Out in the town or international student parties? “Both as much as the other.”

Dutch attractions visited so far: “I have visited many cities. Enschede, Nijmegen, Groningen, The Hague. And I frequently go on a cycling trip.”

Who is the Dutch prime minister? “I wouldn’t know!”

Integrated? “Not really, but I learned a lot. For instance, I couldn’t do without a bike anymore!”

Narayan /Australië / 22 / Humanistics / spending 6 monts in
the netherlands

Number of friends: “Twelve.”

Number of Dutch friends: “Zero.”

Why? “Probably because I do not live together with Dutch students. And the lessons I follow are mainly attended by international students.”

Favourite Dutch snack / dish: “I eat lots of chips with mayonnaise, but besides this I have no clue what would be a good or typically Dutch dish.”

Culture shock? “It struck me that some people are quite nationalistic when it comes to their language. One time a guy even started yelling at me saying that I had to learn the language if I wished to live here.”

Dutch attractions visited so far: “I went to De Haar Castle. I have also visited many different places by bike.”

Out in the town or international student parties? “I guess it’s a 50-50 split.”

Who is the Dutch prime minister? “I don’t know, but the Queen is called Mary, right?”

Integrated? “I now unconsciously join in in things. For instance, the Dutch all go outside when the sun shines. Me too now.

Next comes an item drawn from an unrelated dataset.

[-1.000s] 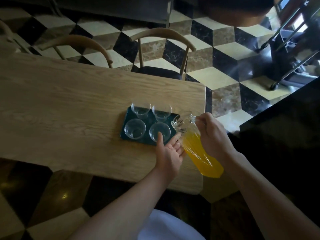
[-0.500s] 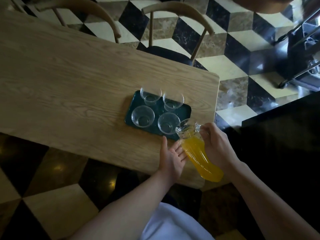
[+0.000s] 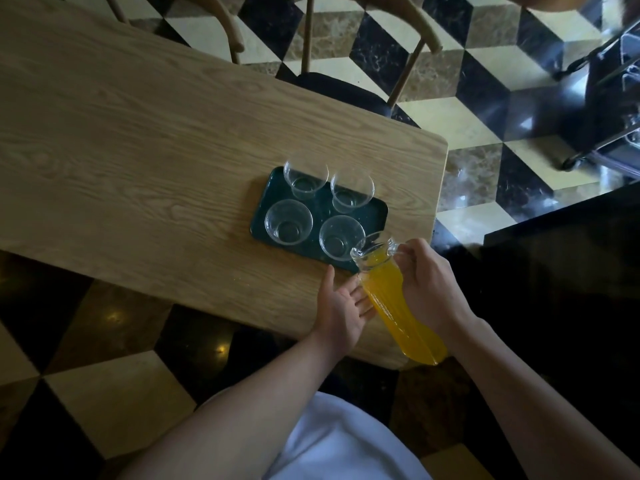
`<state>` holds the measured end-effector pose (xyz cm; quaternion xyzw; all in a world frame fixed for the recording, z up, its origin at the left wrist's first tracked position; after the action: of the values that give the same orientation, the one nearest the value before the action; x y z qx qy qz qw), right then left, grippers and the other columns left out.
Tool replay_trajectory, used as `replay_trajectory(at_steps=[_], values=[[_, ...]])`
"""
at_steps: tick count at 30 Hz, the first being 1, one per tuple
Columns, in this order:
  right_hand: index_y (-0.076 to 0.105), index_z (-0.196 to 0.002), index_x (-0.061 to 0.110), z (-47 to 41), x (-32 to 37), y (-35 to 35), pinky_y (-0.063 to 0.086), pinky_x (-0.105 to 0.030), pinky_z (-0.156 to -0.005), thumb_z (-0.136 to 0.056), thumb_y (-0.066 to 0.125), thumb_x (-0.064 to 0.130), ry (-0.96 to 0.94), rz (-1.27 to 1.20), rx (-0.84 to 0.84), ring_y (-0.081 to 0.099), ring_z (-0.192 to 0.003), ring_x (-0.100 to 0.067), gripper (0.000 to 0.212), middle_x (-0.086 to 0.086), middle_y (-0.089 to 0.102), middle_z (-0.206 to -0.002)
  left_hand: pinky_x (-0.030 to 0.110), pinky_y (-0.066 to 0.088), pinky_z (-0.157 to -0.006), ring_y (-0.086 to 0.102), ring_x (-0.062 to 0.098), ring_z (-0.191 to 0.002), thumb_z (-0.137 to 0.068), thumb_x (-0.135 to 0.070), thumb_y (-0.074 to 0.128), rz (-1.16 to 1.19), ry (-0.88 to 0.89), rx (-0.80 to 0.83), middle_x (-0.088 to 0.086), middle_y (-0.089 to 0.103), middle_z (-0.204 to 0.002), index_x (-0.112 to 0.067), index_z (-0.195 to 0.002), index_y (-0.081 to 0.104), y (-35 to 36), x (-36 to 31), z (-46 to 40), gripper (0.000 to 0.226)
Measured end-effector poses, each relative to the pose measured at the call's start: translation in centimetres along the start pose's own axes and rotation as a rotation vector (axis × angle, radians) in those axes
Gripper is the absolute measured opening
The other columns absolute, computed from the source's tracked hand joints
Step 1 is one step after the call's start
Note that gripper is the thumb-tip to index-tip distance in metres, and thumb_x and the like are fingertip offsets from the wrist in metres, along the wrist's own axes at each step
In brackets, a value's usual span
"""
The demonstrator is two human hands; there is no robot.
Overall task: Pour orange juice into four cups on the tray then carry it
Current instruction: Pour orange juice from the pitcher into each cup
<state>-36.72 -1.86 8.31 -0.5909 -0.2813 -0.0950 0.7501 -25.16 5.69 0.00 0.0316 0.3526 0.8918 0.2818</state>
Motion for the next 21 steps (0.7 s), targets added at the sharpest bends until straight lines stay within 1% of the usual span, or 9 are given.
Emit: replay_trajectory(at_steps=[2, 4, 8, 13, 17, 21], values=[[0.055, -0.103, 0.012, -0.2, 0.2, -0.1, 0.051, -0.039, -0.068, -0.103, 0.045, 0.029, 0.002, 0.014, 0.005, 0.060, -0.081, -0.020, 0.019, -0.002, 0.064, -0.094, 0.047, 0.031, -0.114, 0.049, 0.030, -0.129, -0.097, -0.068, 0.023, -0.011, -0.001, -0.010, 0.017, 0.053, -0.142, -0.012, -0.149, 0.041, 0.0, 0.0, -0.1, 0.078], [0.054, -0.102, 0.013, -0.4, 0.3, -0.2, 0.050, -0.039, -0.067, -0.103, 0.046, 0.029, 0.005, 0.023, 0.008, 0.060, -0.080, -0.021, 0.018, -0.002, 0.064, -0.093, 0.047, 0.033, -0.114, 0.052, 0.029, -0.127, -0.098, -0.064, 0.024, -0.013, 0.000, -0.014, 0.016, 0.057, -0.137, -0.012, -0.145, 0.046, -0.1, 0.0, -0.1, 0.073], [0.054, -0.103, 0.013, -0.6, 0.6, -0.4, 0.050, -0.039, -0.066, -0.103, 0.046, 0.028, 0.004, 0.043, 0.023, 0.060, -0.080, -0.021, 0.017, -0.001, 0.063, -0.093, 0.049, 0.033, -0.114, 0.052, 0.031, -0.128, -0.100, -0.059, 0.024, -0.005, -0.004, -0.024, 0.018, 0.056, -0.138, -0.013, -0.142, 0.047, -0.1, -0.1, -0.3, 0.066], [0.056, -0.105, 0.012, -1.1, 1.0, -0.5, 0.053, -0.041, -0.068, -0.104, 0.045, 0.028, 0.014, 0.063, 0.043, 0.061, -0.080, -0.022, 0.020, -0.003, 0.065, -0.096, 0.051, 0.034, -0.115, 0.055, 0.033, -0.126, -0.101, -0.052, 0.025, 0.016, -0.006, -0.043, 0.019, 0.061, -0.134, -0.011, -0.134, 0.056, -0.1, -0.2, -0.5, 0.061], [0.056, -0.105, 0.010, -1.2, 1.4, -0.8, 0.052, -0.040, -0.068, -0.104, 0.044, 0.030, 0.025, 0.083, 0.056, 0.061, -0.080, -0.022, 0.023, -0.004, 0.065, -0.097, 0.051, 0.035, -0.114, 0.055, 0.033, -0.126, -0.100, -0.052, 0.026, 0.028, -0.016, -0.036, 0.020, 0.062, -0.133, -0.011, -0.133, 0.057, -0.1, -0.2, -0.5, 0.061], [0.056, -0.107, 0.010, -1.3, 1.7, -1.0, 0.052, -0.041, -0.071, -0.104, 0.044, 0.031, 0.031, 0.103, 0.068, 0.062, -0.084, -0.025, 0.024, -0.006, 0.066, -0.098, 0.051, 0.035, -0.113, 0.055, 0.033, -0.126, -0.101, -0.051, 0.026, 0.018, -0.027, -0.023, 0.020, 0.062, -0.132, -0.012, -0.125, 0.060, -0.1, -0.3, -0.4, 0.058]])
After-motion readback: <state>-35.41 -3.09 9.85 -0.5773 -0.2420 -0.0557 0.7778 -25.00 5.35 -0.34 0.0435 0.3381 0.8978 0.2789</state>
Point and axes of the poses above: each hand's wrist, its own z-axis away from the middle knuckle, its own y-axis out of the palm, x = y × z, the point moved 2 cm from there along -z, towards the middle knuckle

I far more appreciate the sun and Spring time than I did when I still lived in Australia.”

Noémi / Hongarije / 20 / biology Master 
 / spending three years in the 

Number of friends: “Six.”

Number of Dutch friends: “One.”

Why? “As I do not really have a large circle of friends I don’t frequently meet new people, Dutch ones included. Besides, I live mainly with international students.”

Favourite Dutch snack / dish: “ Bitterballen (type of deep-fried meatballs) with mustard and toasted sandwiches.”

Culture shock? “Before I came here I had a very liberal view of the Netherlands, I thought everything was possible and that everyone would be smoking dope. I have now realised that reality is quite different. Lots of Dutch do not use drugs and they seem very organised.”

Out in the town or international student parties? “Both as much as the other.”

Dutch attractions visited so far: “I went on a tour boat along the Utrecht canals, I visited the Heineken museum and climbed the Dom Tower.”

Who is the Dutch prime minister? “I should know this, shouldn’t I?”

Integrated? “I don’t speak the language but I can read a little as I learned German. I also wish to participate more in city life. I really should join a student society like Veritas but I am not sure whether that’s open to international students.”